Exercise objective. Needed from the entries below: every line that holds the word "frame".
[[ Provided data, beginning ]]
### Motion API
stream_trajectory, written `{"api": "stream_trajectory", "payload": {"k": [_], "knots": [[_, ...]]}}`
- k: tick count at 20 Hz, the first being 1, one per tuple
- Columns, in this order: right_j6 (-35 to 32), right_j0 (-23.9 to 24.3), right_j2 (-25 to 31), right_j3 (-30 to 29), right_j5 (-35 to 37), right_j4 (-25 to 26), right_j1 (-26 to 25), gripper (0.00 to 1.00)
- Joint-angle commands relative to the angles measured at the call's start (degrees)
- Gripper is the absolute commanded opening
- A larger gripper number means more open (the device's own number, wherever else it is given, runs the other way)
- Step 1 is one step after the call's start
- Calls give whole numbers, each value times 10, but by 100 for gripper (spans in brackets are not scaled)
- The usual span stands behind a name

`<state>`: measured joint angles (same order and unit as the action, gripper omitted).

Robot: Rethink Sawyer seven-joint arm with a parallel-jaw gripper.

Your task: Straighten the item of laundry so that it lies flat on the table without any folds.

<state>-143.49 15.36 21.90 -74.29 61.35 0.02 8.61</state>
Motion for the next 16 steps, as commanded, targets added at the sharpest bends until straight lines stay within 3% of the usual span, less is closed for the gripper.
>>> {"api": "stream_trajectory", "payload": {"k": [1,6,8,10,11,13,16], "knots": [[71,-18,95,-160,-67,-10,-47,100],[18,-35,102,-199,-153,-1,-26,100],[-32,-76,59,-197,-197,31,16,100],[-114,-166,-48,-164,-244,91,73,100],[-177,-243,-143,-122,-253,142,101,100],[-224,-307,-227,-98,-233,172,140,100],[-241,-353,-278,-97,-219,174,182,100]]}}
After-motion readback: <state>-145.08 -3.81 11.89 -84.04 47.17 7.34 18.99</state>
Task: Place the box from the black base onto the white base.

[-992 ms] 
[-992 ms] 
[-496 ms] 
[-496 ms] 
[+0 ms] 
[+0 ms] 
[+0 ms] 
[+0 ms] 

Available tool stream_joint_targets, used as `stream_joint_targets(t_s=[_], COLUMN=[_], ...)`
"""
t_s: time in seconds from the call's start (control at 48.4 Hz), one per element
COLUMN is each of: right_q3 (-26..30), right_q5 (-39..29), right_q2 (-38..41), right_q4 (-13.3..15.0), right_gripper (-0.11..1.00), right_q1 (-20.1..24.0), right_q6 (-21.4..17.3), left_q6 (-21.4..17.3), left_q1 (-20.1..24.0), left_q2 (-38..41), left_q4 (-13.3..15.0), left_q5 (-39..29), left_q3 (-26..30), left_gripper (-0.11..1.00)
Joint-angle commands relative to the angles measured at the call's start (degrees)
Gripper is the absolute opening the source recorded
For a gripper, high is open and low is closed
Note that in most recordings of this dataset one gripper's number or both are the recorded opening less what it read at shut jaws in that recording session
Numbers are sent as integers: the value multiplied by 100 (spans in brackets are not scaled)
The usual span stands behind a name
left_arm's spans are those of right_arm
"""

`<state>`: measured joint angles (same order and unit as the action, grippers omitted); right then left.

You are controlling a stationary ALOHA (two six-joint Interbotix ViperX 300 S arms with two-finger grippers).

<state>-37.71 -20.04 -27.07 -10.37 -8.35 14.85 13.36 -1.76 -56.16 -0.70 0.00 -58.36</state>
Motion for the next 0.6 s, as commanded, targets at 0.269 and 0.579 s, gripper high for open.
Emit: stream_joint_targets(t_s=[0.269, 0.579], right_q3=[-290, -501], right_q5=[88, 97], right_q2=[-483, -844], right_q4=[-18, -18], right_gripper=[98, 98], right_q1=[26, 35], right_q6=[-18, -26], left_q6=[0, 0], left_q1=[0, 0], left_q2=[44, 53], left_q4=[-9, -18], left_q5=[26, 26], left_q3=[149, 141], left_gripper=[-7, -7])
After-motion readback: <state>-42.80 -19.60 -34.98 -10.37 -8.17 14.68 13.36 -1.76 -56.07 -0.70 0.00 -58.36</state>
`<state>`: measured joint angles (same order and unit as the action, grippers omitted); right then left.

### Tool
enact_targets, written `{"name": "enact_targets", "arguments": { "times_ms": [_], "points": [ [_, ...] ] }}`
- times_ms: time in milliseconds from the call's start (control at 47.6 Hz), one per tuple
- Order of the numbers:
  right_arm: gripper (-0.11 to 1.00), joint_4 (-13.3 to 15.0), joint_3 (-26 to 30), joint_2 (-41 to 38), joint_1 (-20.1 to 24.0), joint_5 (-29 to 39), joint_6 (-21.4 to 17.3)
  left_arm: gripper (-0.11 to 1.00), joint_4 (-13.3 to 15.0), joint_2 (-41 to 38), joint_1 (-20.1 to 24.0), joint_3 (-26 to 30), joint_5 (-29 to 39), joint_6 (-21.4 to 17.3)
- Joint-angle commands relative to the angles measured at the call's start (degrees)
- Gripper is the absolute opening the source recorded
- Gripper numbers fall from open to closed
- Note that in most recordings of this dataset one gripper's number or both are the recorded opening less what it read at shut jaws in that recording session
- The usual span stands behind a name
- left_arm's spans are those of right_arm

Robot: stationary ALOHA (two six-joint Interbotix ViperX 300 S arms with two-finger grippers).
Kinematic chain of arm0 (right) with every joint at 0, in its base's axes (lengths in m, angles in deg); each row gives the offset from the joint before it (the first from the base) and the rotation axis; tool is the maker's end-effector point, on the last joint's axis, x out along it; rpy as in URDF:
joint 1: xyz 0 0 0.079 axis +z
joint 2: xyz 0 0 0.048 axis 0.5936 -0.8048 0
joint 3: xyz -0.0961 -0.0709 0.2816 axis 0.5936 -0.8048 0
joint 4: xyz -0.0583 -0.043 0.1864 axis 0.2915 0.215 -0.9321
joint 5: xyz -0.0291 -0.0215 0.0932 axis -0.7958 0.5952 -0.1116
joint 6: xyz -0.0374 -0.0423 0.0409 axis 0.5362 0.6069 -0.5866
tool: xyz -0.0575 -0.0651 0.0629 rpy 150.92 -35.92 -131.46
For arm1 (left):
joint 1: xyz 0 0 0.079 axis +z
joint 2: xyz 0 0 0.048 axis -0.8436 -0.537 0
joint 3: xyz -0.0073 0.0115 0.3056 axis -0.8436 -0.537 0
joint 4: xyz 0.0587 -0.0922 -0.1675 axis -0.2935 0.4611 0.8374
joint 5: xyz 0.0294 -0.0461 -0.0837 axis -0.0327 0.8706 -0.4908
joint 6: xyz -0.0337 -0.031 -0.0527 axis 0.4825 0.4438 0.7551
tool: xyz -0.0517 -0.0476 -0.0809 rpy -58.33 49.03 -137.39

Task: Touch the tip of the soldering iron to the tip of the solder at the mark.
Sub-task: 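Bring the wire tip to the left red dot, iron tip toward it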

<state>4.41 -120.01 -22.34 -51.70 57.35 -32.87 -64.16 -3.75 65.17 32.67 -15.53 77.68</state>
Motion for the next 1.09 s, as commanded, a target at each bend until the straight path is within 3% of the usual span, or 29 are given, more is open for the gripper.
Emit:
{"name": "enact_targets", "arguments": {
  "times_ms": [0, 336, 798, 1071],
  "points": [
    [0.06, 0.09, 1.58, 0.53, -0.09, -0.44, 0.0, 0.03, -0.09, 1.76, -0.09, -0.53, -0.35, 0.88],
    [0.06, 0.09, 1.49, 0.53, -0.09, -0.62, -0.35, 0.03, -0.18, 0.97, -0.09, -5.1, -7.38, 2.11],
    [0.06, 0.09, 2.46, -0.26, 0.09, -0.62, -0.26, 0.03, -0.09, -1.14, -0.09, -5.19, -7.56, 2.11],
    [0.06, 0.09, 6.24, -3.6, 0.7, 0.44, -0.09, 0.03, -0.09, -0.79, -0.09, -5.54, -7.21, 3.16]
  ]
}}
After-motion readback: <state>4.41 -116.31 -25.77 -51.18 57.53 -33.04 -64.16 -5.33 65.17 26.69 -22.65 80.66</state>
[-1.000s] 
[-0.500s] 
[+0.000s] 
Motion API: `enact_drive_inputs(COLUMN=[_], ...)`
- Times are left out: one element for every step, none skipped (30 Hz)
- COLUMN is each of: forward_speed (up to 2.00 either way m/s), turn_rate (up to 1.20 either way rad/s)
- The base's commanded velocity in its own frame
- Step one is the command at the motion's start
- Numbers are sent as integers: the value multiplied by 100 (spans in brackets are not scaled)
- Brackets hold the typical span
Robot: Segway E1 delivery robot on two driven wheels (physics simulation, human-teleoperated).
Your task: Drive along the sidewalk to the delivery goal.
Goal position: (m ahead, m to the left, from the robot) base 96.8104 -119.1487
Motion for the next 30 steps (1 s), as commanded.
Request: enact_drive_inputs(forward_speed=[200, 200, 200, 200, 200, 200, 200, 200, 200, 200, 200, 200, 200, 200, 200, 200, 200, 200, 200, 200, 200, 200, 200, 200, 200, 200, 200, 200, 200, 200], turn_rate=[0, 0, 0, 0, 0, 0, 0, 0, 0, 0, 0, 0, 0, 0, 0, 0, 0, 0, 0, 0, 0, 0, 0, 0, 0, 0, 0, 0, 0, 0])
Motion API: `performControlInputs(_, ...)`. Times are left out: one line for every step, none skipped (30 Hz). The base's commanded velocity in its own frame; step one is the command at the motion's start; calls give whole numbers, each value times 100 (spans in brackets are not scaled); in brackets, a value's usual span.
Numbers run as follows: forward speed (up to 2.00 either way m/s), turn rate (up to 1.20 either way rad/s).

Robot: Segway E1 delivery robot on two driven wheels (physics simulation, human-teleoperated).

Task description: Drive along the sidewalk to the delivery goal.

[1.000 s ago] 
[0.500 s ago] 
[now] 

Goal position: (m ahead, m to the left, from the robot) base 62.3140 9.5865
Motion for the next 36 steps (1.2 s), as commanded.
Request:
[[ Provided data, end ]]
Solution to this problem.
- The base's commanded velocity in its own frame
Motion API: `performControlInputs(_, ...)`. Times are left out: one line for every step, none skipped (30 Hz). The base's commanded velocity in its own frame; step one is the command at the motion's start; calls give whole numbers, each value times 100 (spans in brackets are not scaled); in brackets, a value's usual span.

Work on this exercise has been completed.